A series of experiments with honey bees demonstrate that their small brains nevertheless possess the ability for topological perception. Bees rapidly learned to discriminate patterns that are topologically different, and they generalized the learned cue to other novel patterns. By contrast, discrimination of topologically equivalent patterns was learned much more slowly and not as well. Thus, although the global nature of topological properties makes their computation difficult, topology may be a fundamental component of the vocabulary by which visual systems represent and characterize objects.

Fig. 1.

(Left) Y-maze apparatus for training and testing bees. Scale applies to the apparatus. (Right) Stimuli and results of experiments 1 and 2. (a) Training stimulus pair. (b–f) Test stimulus pairs. Bars and numbers show relative frequencies of choices in favor of the positive (+) and negative (-) stimuli, as measured after training and in various transfer tests. Light and dark bars depict results from experiments 1 and 2, respectively. n1 and n2 are the numbers of choices analyzed in experiments 1 and 2, respectively, and p1 and p2 are the respective values associated with a χ² test for significant difference from random-choice behavior.

Fig. 3.

Training (a) and test stimulus (b) pairs used in experiment 4. They were rotated to control the possible role of local differences in pattern intensity on discrimination. See text for details. The choice frequencies, number of choices (n), and P value in a χ² test for significant differences from random choice are given in the figure.

Fig. 2.

Stimulus and results of experiment 3, in which bees were trained to distinguish between an S and a ring with the S as the positive stimulus.

Fig. 4.

Learning curves for experiment 5 a and b.
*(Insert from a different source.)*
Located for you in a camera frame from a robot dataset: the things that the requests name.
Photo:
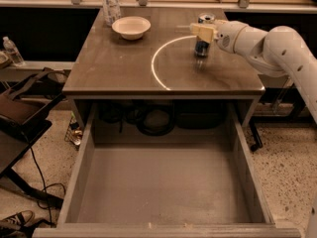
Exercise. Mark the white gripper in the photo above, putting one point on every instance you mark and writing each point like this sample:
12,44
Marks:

Triangles depict performance in distinguishing between two topologically different stimuli (an S and a ring, as in Fig. 2). Circles depict performance in distinguishing between two topologically equivalent stimuli (a disk and a square). The dashed line depicts the random choice level (50%). Twelve blocks were run for each pair of stimuli to attain the plateaus of the learning curves. Total choices in each block range from 28 to 43.

Fig. 5.

(A) The power spectra (2D Fourier transformation) of the S vs. the ring, and of the disk vs. solid square, used in experiments 5 and 6. The differences in power spectra between the S and the ring and between the disk and the square {Sum [(X - Y)²]} are 2.10 and 19.63, respectively. (B) The power spectra of three pairs of stimulus figures used in experiment 1.